> [Your goal]:
Write out the data exactly from its first line onward, ending with the line in which "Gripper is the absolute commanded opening" appears.
===== Extracted data =====
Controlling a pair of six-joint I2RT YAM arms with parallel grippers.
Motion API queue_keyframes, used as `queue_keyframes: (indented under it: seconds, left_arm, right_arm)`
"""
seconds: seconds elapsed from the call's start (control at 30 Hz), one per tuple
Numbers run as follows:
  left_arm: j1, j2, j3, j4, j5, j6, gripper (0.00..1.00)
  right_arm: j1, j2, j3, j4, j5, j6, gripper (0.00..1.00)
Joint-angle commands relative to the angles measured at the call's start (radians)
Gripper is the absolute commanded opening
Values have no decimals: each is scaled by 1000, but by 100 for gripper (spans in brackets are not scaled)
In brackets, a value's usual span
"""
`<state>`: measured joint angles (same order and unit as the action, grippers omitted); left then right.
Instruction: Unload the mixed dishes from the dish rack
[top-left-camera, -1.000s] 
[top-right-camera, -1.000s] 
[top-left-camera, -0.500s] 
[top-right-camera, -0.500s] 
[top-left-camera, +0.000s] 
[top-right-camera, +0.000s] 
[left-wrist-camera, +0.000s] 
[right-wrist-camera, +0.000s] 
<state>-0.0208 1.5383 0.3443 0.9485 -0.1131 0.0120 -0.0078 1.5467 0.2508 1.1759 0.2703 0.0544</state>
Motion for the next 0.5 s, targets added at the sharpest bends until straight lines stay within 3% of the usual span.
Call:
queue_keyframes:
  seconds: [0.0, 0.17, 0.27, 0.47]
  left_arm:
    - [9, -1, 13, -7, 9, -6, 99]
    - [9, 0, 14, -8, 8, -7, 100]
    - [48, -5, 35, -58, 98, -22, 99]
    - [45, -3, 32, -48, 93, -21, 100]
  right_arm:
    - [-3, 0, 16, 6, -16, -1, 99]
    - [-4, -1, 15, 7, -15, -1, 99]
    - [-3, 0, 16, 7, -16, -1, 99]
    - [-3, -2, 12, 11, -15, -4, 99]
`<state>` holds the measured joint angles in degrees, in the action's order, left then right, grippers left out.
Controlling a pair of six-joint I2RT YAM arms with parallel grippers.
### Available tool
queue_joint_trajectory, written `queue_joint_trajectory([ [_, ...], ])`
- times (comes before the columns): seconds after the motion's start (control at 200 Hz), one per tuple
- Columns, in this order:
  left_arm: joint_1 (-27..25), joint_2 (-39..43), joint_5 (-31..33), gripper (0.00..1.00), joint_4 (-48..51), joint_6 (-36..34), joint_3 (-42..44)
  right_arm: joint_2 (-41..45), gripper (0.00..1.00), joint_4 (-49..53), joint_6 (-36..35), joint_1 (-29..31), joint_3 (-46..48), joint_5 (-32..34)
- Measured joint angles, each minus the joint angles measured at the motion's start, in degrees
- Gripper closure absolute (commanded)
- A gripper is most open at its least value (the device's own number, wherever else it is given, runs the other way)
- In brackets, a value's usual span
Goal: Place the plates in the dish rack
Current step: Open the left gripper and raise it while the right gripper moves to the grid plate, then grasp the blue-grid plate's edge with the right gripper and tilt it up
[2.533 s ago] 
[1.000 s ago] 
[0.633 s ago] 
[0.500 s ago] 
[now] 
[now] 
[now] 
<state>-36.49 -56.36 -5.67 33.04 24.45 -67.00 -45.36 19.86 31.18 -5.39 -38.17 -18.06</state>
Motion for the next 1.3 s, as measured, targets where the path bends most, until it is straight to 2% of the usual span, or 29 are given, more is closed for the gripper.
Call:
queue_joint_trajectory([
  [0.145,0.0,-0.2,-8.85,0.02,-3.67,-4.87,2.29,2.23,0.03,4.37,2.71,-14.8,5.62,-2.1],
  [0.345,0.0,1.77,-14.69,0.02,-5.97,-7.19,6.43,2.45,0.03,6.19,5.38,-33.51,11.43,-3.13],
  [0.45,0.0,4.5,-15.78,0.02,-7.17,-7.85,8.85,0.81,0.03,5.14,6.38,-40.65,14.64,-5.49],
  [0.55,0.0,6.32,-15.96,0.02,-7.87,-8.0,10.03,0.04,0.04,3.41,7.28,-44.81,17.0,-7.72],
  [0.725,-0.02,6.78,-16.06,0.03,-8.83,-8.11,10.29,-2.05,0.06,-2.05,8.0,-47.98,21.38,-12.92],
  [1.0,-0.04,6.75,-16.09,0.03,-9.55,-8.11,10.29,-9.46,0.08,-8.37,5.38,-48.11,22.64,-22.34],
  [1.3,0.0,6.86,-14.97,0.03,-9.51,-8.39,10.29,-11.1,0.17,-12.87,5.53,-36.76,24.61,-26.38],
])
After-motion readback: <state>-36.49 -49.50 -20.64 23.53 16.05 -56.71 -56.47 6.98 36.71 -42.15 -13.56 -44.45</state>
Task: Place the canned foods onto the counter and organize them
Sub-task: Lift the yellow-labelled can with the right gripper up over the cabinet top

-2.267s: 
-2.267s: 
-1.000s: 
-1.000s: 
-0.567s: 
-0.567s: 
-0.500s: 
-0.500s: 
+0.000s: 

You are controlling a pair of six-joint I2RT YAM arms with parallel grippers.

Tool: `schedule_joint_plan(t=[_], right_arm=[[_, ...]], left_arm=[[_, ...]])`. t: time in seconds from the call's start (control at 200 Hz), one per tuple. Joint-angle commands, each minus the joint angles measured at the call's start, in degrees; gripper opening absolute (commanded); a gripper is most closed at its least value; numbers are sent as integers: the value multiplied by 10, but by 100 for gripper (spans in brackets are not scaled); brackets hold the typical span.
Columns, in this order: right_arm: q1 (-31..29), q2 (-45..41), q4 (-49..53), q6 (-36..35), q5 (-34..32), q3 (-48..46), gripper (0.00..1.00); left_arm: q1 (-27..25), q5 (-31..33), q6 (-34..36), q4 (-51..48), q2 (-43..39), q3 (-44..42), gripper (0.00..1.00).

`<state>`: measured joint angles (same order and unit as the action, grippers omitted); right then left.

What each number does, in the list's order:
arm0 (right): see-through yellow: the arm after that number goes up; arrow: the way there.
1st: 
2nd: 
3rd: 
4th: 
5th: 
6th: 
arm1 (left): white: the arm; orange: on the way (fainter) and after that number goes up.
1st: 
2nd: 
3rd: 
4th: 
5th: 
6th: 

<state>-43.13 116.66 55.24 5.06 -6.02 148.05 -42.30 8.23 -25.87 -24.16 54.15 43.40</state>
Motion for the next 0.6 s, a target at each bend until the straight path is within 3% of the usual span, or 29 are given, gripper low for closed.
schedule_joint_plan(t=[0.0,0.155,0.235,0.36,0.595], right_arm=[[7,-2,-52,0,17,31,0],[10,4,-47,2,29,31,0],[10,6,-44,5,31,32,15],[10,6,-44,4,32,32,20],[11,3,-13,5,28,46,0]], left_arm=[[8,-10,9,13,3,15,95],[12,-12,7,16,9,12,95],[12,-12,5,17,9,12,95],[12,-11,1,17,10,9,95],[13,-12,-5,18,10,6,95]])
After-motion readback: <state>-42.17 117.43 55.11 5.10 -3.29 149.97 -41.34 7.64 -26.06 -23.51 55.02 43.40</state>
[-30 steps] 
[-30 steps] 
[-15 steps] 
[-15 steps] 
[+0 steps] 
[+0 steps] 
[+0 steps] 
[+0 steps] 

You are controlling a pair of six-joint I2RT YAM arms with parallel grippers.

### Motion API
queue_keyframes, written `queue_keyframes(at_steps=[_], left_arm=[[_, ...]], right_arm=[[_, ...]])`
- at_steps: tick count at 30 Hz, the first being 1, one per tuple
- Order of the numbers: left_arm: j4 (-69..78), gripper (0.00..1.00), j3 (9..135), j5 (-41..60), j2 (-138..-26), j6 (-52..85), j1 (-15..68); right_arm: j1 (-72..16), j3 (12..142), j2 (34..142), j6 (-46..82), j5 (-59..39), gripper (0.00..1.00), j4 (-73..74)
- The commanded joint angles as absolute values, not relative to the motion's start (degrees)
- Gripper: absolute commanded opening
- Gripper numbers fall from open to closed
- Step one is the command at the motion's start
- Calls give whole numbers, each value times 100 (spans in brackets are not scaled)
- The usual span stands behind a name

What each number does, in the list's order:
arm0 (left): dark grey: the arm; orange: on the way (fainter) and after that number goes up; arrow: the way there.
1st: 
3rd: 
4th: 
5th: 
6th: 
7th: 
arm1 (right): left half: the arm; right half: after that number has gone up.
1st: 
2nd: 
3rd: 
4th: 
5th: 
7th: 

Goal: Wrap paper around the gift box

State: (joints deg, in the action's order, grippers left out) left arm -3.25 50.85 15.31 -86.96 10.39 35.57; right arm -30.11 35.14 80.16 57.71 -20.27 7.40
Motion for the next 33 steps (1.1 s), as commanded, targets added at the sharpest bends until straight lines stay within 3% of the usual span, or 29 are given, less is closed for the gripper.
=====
> [Solution to the problem]:
Controlling a pair of six-joint I2RT YAM arms with parallel grippers.
Motion API queue_keyframes, used as `queue_keyframes: (indented under it: seconds, left_arm, right_arm)`
"""
seconds: seconds elapsed from the call's start (control at 30 Hz), one per tuple
Numbers run as follows:
  left_arm: j1, j2, j3, j4, j5, j6, gripper (0.00..1.00)
  right_arm: j1, j2, j3, j4, j5, j6, gripper (0.00..1.00)
Joint-angle commands relative to the angles measured at the call's start (radians)
Gripper is the absolute commanded opening

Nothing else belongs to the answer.